### Data section

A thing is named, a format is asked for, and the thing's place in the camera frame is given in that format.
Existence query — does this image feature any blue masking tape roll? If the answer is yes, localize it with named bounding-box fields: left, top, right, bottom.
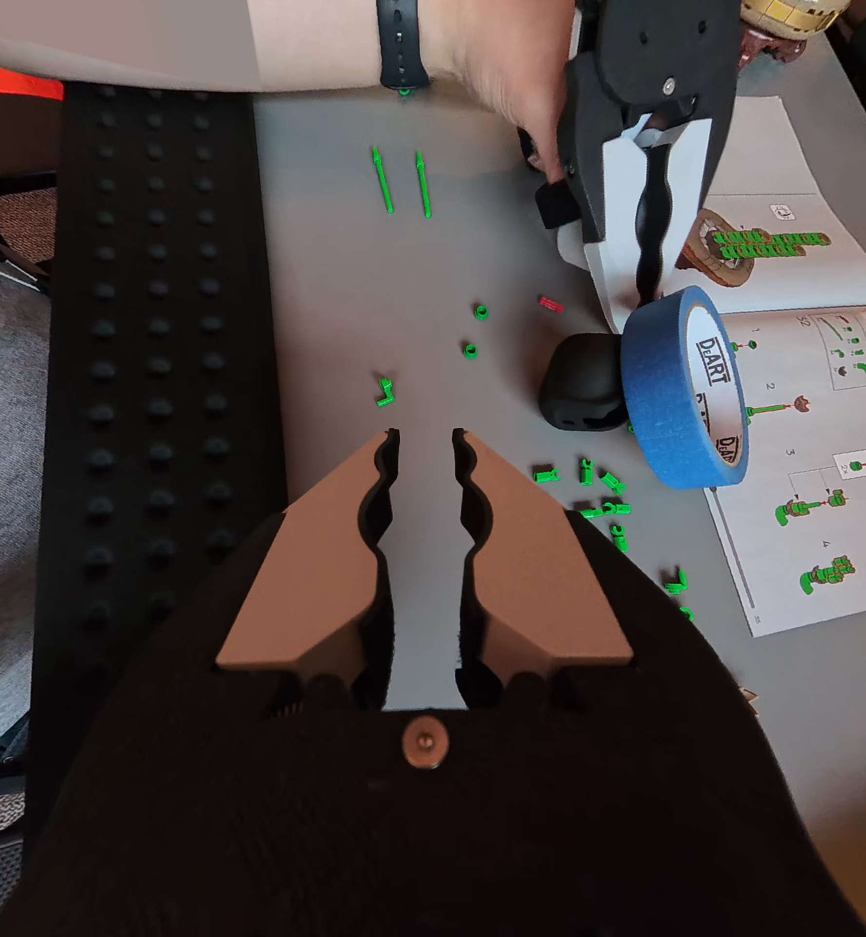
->
left=621, top=285, right=750, bottom=490

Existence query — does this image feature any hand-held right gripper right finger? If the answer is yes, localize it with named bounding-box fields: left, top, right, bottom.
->
left=452, top=427, right=636, bottom=678

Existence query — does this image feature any person's left forearm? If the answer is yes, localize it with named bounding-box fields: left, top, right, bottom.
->
left=257, top=0, right=434, bottom=92

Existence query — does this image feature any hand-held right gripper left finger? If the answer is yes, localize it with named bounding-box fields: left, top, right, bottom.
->
left=215, top=428, right=402, bottom=680

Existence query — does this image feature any brown lego pot model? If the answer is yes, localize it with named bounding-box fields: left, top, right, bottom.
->
left=739, top=0, right=852, bottom=63

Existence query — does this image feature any person's left hand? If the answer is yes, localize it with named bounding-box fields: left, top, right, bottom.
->
left=433, top=0, right=576, bottom=180

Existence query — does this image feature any cluster of small green bricks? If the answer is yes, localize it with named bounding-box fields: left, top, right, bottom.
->
left=534, top=457, right=697, bottom=623

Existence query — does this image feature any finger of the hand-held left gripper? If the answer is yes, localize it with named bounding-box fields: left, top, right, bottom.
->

### Brief
Beginning with the line that contains "person's left forearm?", output each line of the listing above through the last one, exactly and with nothing added.

### Your solution
Existence query — does this image feature any person's left forearm? If the answer is yes, localize it with named bounding-box fields: left, top, right, bottom.
->
left=257, top=0, right=434, bottom=92

Existence query — does this image feature any hand-held right gripper left finger? If the answer is yes, localize it with named bounding-box fields: left, top, right, bottom.
->
left=215, top=428, right=402, bottom=680

Existence query — does this image feature any brown lego pot model? If the answer is yes, localize it with named bounding-box fields: left, top, right, bottom.
->
left=739, top=0, right=852, bottom=63

Existence query — does this image feature any person's left hand? If the answer is yes, localize it with named bounding-box fields: left, top, right, bottom.
->
left=433, top=0, right=576, bottom=180

Existence query — does this image feature any cluster of small green bricks? If the answer is yes, localize it with named bounding-box fields: left, top, right, bottom.
->
left=534, top=457, right=697, bottom=623

Existence query — does this image feature any finger of the hand-held left gripper? If the answer is yes, localize it with named bounding-box fields: left, top, right, bottom.
->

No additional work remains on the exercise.